Engee documentation
Notebook

Reading GEDCOM files

This example discusses reading and printing personal data from a GEDCOM format file in Engee.

Introduction

GEDCOM (from English Genealogical Data Communications) is a specification for the exchange of genealogical data between different genealogical programs. Most modern genealogical computer programs support the import/export of data in the GEDCOM format.
In this example, we will create a simple program that will read the GEDCOM file and output information about the characters specified in the file.

The reading function .ged-file

Function parse_gedcom() it works as follows:

  • reads the GEDCOM file and extracts information about the characters;

  • uses a dictionary individuals, where the key is the person's ID, and the value is another dictionary
    with information about the person (name, date of birth, etc.);

  • searches for lines starting with 0 @ and containing INDI to determine the beginning of a record about a person;

  • Extracts the person's name and date of birth, if present.

In [ ]:
function parse_gedcom(file_path::String)
    individuals = Dict{String, Dict{String, String}}()
    current_id = ""

    open(file_path, "r") do file
        for line in eachline(file)
            line = strip(line)
            if startswith(line, "0 @") && contains(line, "INDI")

                # Найдем ID персоны
                current_id = match(r"@I\d+@", line).match
                individuals[current_id] = Dict{String, String}()

            elseif startswith(line, "1 NAME")

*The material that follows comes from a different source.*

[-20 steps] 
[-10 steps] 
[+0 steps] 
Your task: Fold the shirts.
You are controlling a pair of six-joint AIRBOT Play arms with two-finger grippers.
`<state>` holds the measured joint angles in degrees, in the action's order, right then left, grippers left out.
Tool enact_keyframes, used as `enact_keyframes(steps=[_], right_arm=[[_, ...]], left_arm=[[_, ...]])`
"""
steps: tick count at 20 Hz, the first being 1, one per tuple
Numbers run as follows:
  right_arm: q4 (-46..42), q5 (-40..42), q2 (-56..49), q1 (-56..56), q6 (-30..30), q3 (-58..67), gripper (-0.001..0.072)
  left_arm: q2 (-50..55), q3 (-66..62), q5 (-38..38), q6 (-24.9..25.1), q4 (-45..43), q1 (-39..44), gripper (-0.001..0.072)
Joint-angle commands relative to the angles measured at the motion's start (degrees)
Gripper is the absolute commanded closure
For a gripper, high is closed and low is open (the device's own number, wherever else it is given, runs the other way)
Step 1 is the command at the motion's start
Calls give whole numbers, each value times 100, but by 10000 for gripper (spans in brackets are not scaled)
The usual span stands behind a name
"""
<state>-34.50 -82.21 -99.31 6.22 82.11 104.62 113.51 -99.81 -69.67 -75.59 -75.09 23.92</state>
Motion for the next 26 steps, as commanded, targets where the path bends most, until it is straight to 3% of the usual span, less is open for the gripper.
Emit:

                # Извлечем имя персоны
                name = replace(line, r"1 NAME " => "")
                individuals[current_id]["NAME"] = name

            elseif startswith(line, "1 BIRT")
                
                # Извлечем дату рождения
                birth_date = ""
                for inner_line in eachline(file)
                    inner_line = strip(inner_line)
                    if startswith(inner_line, "2 DATE")
                        birth_date = replace(inner_line, r"2 DATE " => "")
                        break
                    end
                end
                individuals[current_id]["BIRT"] = birth_date
            end
        end
    end

    return individuals
end
Out[0]:
parse_gedcom (generic function with 1 method)

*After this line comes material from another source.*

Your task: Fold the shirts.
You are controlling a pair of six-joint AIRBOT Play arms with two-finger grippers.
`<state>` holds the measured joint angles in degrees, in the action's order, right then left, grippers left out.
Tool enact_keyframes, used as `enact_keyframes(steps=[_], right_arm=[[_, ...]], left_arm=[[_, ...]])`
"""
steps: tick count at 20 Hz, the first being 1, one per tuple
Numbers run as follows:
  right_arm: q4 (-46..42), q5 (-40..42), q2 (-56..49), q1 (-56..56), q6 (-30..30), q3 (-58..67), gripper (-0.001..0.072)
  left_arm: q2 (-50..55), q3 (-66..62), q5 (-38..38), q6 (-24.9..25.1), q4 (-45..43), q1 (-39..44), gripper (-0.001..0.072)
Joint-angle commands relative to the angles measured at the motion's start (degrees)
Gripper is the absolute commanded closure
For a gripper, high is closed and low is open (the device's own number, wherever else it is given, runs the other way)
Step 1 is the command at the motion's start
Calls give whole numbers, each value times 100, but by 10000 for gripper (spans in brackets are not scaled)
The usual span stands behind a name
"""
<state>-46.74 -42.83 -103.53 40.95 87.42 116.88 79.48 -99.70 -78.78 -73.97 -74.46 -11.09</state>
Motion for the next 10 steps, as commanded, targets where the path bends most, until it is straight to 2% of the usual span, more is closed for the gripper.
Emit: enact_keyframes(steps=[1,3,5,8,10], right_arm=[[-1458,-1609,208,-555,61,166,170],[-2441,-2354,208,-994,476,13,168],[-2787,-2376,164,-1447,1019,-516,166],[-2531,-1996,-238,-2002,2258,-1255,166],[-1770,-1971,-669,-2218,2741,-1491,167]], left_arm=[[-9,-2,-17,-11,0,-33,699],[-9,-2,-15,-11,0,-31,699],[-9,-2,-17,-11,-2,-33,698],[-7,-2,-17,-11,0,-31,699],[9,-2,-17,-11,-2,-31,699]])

The function of printing the received data

Function print_individuals() displays information about the characters in a human-readable format.

In [ ]:
function print_individuals(individuals::Dict{String, Dict{String, String}})
    for (id, data) in individuals
        println("ID: $id")
        println("Name: $(data["NAME"])")
        if haskey(data, "BIRT")
            println("Birth Date: $(data["BIRT"])")
        end
        println()
    end
end
Out[0]:
print_individuals (generic function with 1 method)

Reading example .ged-file

The example folder contains the GEDCOM file. example.ged with an example of the personal data of one family. We will pass the path to this file to the GEDCOM reader function, and then print the received data.

In [ ]:
# Пример использования
file_path = "$(@__DIR__)/example.ged"
individuals = parse_gedcom(file_path)
print_individuals(individuals)
ID: @I3@
Name: Лея /Органа/
Birth Date: 04 MAY 0019

ID: @I4@
Name: Падме /Амидала/
Birth Date: 04 MAY 0046

ID: @I2@
Name: Энакин /Скайуокер/
Birth Date: 04 MAY 0041

ID: @I1@
Name: Люк /Скайуокер/
Birth Date: 04 MAY 0019

As can be seen from the results cell of the code cell, the required data for all family members has been printed.

Conclusion

In this example, reading and printing personal data from a GEDCOM format file in Engee was considered.